Boosting The Human Brain

The embassy constructed protective screens. Radiation was later measured at only two-tenths of a microwatt per centimeter.

Just before President Carter went to Vienna to meet Brezhnev, the microwave bombardment stopped suddenly, on April 27, 1979. It was resumed some three months later, in mid-July, just as the two leaders were beginning their meetings in the Austrian capital. A spokesman for the embassy in Moscow said that “during the week ending July 15, a microwave signal was active, although at a low level.”

Two main hypotheses have been applied to the mysterious Moscow microwaves: that (a) they were used to make tracking-down of Soviet listening devices within the embassy difficult or impossible, or (2) they were designed to jam U.S. electronic eavesdropping equipment operated by intelligence agents in the embassy’s basement. Another hypothesis is Soviet use of radiation to effect mind-changes in embassy personnel; or that they were used to “read minds” by tuning microwaves to the level of brain waves, possibly amplifying their intensity, then effecting a “feedback” that could range from remote monitoring of brain wave activity to recording emotions, images, or thoughts.

The persistence with which the Soviet government continued this radiation, despite protests from Washington, testified to usefulness of these techniques. The potential of microwave technology in intelligence-gathering and brain manipulation is, literally, unimaginable. Thus, the possibility that, during the Vienna SALT II conference, President Carter might have been subjected to some esoteric form of mind manipulation cannot be ruled out.
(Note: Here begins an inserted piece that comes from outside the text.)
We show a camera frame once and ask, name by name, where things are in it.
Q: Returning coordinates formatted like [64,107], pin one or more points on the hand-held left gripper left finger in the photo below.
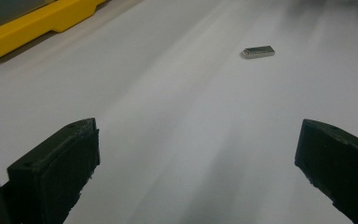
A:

Use of microwave technology has expanded enormously during the past two decades. Telephone conversations relayed by satellites all over the world can easily be monitored. After the first major grain deal leading to the purchase of large quantities of U.S. wheat by the Soviet Union, it was assumed that the Soviet negotiators had eavesdropped on telephone conversations between American grain dealers, enabling them to drive a particularly advantageous bargain.

As most long-distance telephone calls within the United States are transmitted by satellite, by these two methods, they are relatively easily intercepted – not only by the agents of a foreign power, but also by business and financial interests, including criminal enterprises. Shortly after President Gerald Ford took office following the resignation of President Nixon, the National Security Agency advised him that Soviet agents were “plucking” information from the air by tuning in on longdistance telephone conversations between U.S. government agencies and private corporations.

The report was specific in pinpointing monitoring stations within the continental United States: the Soviet Embassy in Washington, which is being relocated to a new, elevated, and relatively static-free location; the USSR office of the United Nations delegation in New York; vacation residences of Soviet diplomats in Long Island and Maryland; and a high-rise residential compound of Soviet officials and their families in the Riverdale section of The Bronx, in New York City. Cuba also provides a major military and civilian signal-monitoring base.

President Ford was given initial information in a memorandum on “telephone espionage,” dated June 30, 1975, prepared by John M. Eger, then acting director of the Office of Telecommunications Policy, a relatively new office within the NSA. The Eger memorandum said that “the potential for such monitoring raises concerns related not only to our national security, but also to the privacy and confidentiality of personal affairs and business dealings, and effective functioning of our economy.”

Later that year, Thomas C. Reed, then director of Telecommunications and Command and Controls Systems in the Office of the Secretary of Defense, told an audience in Sacramento, California, that interception of domestic long-distance telephone conversations represented “a simple and straightforward matter for the underworld organizations, blackmailers, terrorists, or foreign powers.” He explained that “modern computer techniques make it possible to sort through that traffic and target conversations fairly easily.”

The kind of computer that can alert its users to key words used in an intercepted series of telephone talks would have to be located in the Soviet Union itself, in Cuba, or in an Eastern European center, such as East Berlin. It is possible that the transmissions, from a Soviet monitoring station in the United States to a screening computer, could themselves be intercepted by NSA or an equivalent agency in West Germany.

President Carter in 1977 approved the rerouting of confidential telephone communications, through underground cables circling among Washington, New York, and San Francisco. At the same time, the then CIA director Admiral Stansfield Turner told a Chicago audience that “hijackers, gangsters, foreign intelligence operatives and industrial spies” might all be engaging in electronic surveillance of long-distance telephone calls. The U.S. government alerted private corporations to this risk, encouraging them to make their telephone connections more secure.

Efforts to monitor human brain activity, by means of some form of super-telepathy, should be seen in the context of just such technological means as microwave techniques offer today. Biocommunication, from cells within one human body to cells in another or in several persons, can be seen as a biological parallel of sophisticated electronic equipment. Certain aspects of psychotronics, those concerned with extremely low levels of energy, electromagnetism, photons, bioplasma, and similar categories, are the electro-biological equivalent of communication and interception techniques that utilize advanced electronic technology.